Los Angeles hasn't lost to the Islanders in regulation since Feb. 15, 2003, when Arron Asham had two goals in New York's 3-2 win at Staples Center. This is the Islanders' ninth double-digit winless streak. Their longest was during their inaugural 1972-73 season, when they were
0-12 with three ties. They won their next game, then followed that with 12 straight losses. Rob Schremp scored for the Islanders, who ended a season-opening 17-game stretch in which 12 of them were on the road. Only two of those away games resulted in victories, against Toronto and Tampa Bay. They have totaled just eight goals over their last eight games, three of them on power plays.

Overall this season, they have been outscored 40-16 when skating 5-on-5. For the ninth time during the Islanders' victory drought, they gave up the first goal _ and it came on the Kings' first shot on net. Davis Drewiske's slap shot from the right point struck teammate Dustin Brown, but Kopitar played the carom and beat Dwayne Roloson to the glove side at the 1:23 mark. Kopitar, who led Los Angeles last season with a career-high 34 goals, made it 2-0 at 5:02 with his sixth of the season for his 300th NHL point. At that point, Islanders coach Scott Gordon burned his only timeout to settle his team. Schremp responded with his first goal of the season just 37 seconds later, beating Quick to the glove side with a wrist shot from the middle of the right circle. But the Kings restored their two-goal margin at 3:15 of the second period. Jack Johnson's screened wrist shot from just inside the blue line glanced off teammate Jarret Stoll and Roloson made the stop. But he again had difficulty smothering the rebound, and Williams scored his eighth goal to extend his point streak to nine games  tying a career best. Brown made it 4-1 with his eighth goal, after defenseman Mark Eaton set up the penalty shot by taking down the Kings' captain from behind on a breakaway with 12:14 to play.

The Kings killed off all five New York power plays, extending their streak of successful penalty kills to 22. Los Angeles has a league-best 92.2 percentage in that department, and has not allowed a power-play goal in 30 short-handed situations at home this season the only team with that distinction.

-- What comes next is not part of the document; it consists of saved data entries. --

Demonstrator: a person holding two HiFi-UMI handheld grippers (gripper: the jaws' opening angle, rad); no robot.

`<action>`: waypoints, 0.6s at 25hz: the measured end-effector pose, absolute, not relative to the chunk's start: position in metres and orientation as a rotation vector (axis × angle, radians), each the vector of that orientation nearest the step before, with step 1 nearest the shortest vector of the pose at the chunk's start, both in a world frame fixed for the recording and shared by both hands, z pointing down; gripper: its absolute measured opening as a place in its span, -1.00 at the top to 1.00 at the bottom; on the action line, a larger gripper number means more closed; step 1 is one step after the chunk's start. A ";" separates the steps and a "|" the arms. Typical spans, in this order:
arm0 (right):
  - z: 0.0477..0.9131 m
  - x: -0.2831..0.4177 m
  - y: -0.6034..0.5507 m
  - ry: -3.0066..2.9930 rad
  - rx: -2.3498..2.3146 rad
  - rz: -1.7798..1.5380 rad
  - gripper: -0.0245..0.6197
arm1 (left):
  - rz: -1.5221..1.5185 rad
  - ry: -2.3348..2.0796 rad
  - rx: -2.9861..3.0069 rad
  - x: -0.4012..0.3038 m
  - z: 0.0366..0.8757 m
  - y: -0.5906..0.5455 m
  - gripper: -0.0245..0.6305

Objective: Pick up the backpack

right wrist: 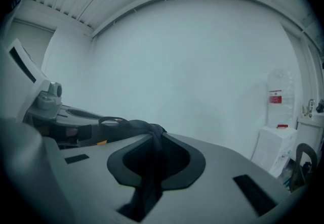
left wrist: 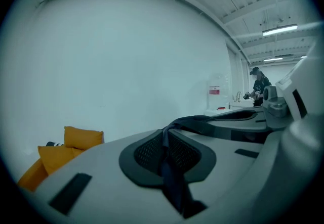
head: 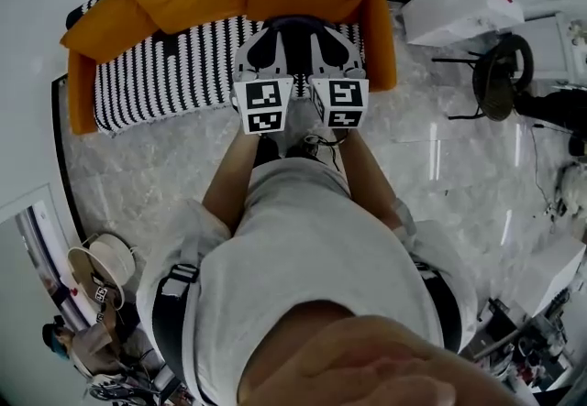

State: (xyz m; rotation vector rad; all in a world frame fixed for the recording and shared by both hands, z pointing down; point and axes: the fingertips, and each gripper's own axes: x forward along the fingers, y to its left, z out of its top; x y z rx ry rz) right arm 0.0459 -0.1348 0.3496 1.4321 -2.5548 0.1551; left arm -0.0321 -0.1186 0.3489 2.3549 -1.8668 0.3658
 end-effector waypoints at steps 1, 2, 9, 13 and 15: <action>0.344 0.050 -0.131 -2.563 1.433 0.142 0.73 | 0.357 -1.883 2.360 -0.029 0.343 -0.115 0.80; 0.339 0.054 -0.127 -2.571 1.434 0.131 0.73 | 0.351 -1.895 2.365 -0.024 0.338 -0.110 0.80; 0.318 0.076 -0.101 -2.613 1.424 0.084 0.73 | 0.304 -1.955 2.380 -0.002 0.317 -0.080 0.80; 0.316 0.085 -0.090 -2.626 1.410 0.079 0.74 | 0.296 -1.971 2.368 0.007 0.316 -0.067 0.80; 0.316 0.086 -0.084 -2.636 1.397 0.080 0.74 | 0.295 -1.980 2.363 0.009 0.317 -0.061 0.81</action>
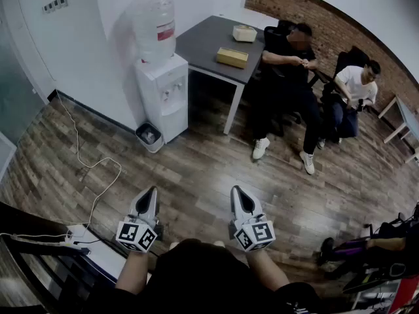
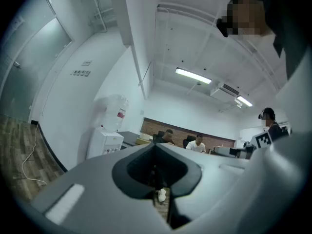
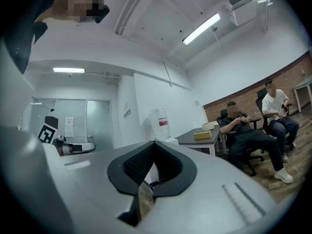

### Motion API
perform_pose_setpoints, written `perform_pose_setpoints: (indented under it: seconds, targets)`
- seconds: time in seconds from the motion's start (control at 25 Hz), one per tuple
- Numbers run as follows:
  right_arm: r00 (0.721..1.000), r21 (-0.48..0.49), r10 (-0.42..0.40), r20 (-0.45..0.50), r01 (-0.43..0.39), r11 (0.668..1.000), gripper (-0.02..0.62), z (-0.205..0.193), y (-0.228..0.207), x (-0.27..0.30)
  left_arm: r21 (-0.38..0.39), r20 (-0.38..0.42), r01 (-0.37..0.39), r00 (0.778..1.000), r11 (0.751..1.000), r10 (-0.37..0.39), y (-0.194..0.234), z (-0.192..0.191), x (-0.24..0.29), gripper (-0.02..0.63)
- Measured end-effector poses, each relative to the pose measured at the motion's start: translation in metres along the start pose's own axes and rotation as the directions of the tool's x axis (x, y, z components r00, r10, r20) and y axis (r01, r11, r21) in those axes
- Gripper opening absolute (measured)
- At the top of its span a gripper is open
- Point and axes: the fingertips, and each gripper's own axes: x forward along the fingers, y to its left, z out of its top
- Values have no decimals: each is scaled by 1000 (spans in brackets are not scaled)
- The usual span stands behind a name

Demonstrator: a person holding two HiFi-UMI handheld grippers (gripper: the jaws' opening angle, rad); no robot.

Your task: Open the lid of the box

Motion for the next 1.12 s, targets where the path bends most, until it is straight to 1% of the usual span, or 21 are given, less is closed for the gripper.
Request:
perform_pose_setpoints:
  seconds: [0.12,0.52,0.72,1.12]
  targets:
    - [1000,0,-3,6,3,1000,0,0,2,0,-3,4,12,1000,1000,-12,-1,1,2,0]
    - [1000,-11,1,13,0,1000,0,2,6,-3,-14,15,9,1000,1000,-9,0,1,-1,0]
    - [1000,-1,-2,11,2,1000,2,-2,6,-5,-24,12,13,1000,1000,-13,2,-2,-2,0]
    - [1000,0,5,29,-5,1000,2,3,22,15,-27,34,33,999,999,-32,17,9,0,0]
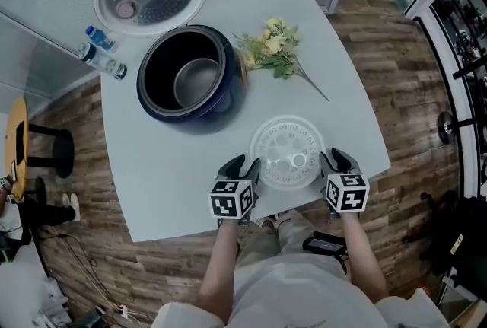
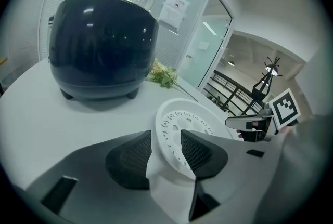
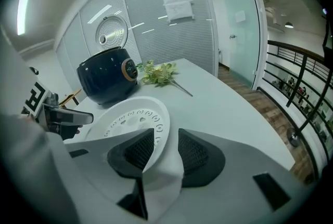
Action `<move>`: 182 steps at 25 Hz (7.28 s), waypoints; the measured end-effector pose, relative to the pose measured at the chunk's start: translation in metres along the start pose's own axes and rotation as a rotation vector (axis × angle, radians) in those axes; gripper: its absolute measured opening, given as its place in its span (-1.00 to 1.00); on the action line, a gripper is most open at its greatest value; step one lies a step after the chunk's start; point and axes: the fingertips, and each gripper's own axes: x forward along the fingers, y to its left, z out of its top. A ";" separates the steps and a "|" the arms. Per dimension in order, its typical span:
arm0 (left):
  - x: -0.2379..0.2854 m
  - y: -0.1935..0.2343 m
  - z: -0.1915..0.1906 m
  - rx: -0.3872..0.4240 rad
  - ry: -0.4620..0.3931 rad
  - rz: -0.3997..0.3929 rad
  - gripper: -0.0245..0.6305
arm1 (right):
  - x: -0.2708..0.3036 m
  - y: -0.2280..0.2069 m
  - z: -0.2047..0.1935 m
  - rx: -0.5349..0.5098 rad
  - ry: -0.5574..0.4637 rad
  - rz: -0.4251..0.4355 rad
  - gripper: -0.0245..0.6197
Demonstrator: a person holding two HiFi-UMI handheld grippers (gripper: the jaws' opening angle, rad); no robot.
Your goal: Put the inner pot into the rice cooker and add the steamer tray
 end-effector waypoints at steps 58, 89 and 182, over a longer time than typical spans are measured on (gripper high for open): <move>-0.003 0.003 0.038 -0.068 -0.074 0.109 -0.70 | -0.004 0.023 0.046 0.098 -0.060 0.231 -0.66; -0.072 -0.036 0.144 0.023 -0.293 0.026 -0.71 | -0.060 0.029 0.139 0.158 -0.285 0.267 -0.70; -0.163 0.176 0.243 -0.236 -0.577 0.207 -0.71 | 0.038 0.248 0.335 -0.048 -0.343 0.642 -0.76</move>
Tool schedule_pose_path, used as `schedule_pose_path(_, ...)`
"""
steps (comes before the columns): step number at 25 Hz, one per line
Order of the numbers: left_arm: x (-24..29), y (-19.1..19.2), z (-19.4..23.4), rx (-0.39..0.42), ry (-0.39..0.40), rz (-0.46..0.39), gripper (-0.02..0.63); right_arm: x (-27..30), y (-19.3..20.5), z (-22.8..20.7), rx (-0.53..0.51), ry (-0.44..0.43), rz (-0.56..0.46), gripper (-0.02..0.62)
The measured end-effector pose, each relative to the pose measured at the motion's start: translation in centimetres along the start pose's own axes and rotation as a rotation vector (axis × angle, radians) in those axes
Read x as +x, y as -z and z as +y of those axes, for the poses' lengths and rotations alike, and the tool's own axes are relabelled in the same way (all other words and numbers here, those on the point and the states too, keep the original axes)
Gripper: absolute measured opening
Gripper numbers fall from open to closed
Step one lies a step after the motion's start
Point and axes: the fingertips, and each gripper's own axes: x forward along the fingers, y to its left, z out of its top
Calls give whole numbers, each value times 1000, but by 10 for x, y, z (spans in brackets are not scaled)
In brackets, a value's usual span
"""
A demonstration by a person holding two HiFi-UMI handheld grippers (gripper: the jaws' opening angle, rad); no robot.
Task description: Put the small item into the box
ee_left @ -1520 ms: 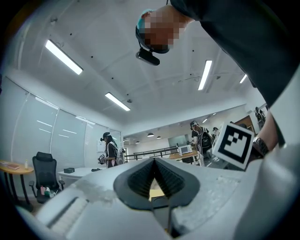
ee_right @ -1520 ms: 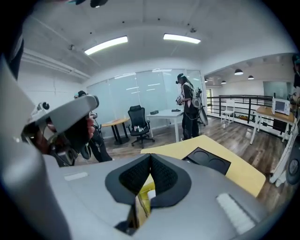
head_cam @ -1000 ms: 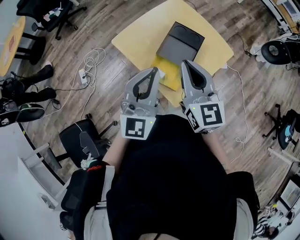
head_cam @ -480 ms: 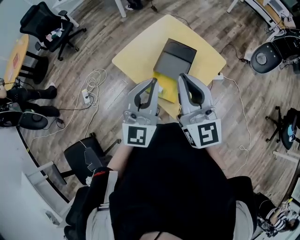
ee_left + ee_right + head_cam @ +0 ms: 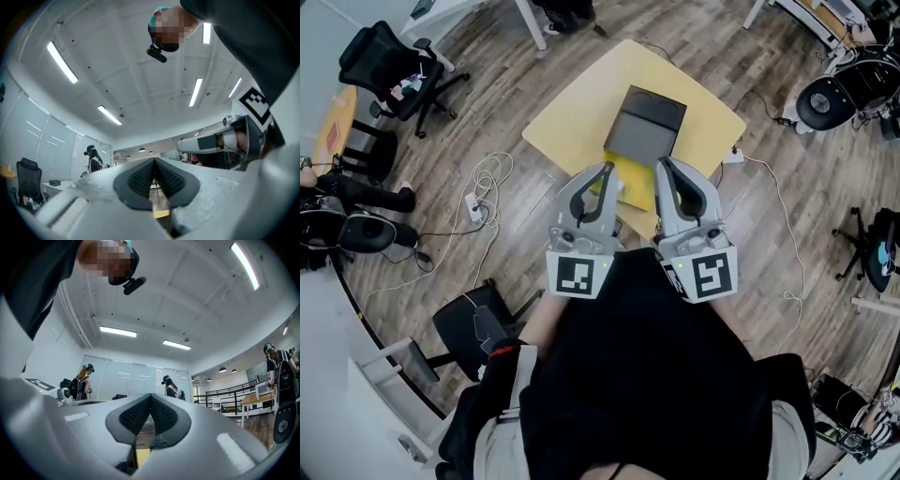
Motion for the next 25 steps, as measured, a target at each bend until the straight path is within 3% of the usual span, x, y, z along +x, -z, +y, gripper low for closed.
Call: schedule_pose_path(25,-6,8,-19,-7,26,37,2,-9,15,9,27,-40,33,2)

Notes: Quick's 10-1-0 record represents the best start by a Kings goalie since 1992-93, the only season that the franchise made it to the Stanley Cup finals. Robb Stauber began that season 9-1 with a tie. ... Islanders G Rick DiPietro, whose comeback season has started out with a 2-3-2 record and 4.21 goals-against average, was the backup for the fifth straight game. He is 63-58-18 with a
2.79 GAA since signing a 15-year, $67.5 million contract in September 2006 _ which at the time was the longest in NHL history. DiPietro was limited to 13 games over the previous two seasons because of operations on both knees and hips. ... Roloson, the oldest goalie in the league at 41, has 192 career wins _ the lowest total among the nine goalies who have played in the NHL after their
41st birthday and appeared in more than 10 games during their careers. The next-lowest total is Eddie Johnston's 234.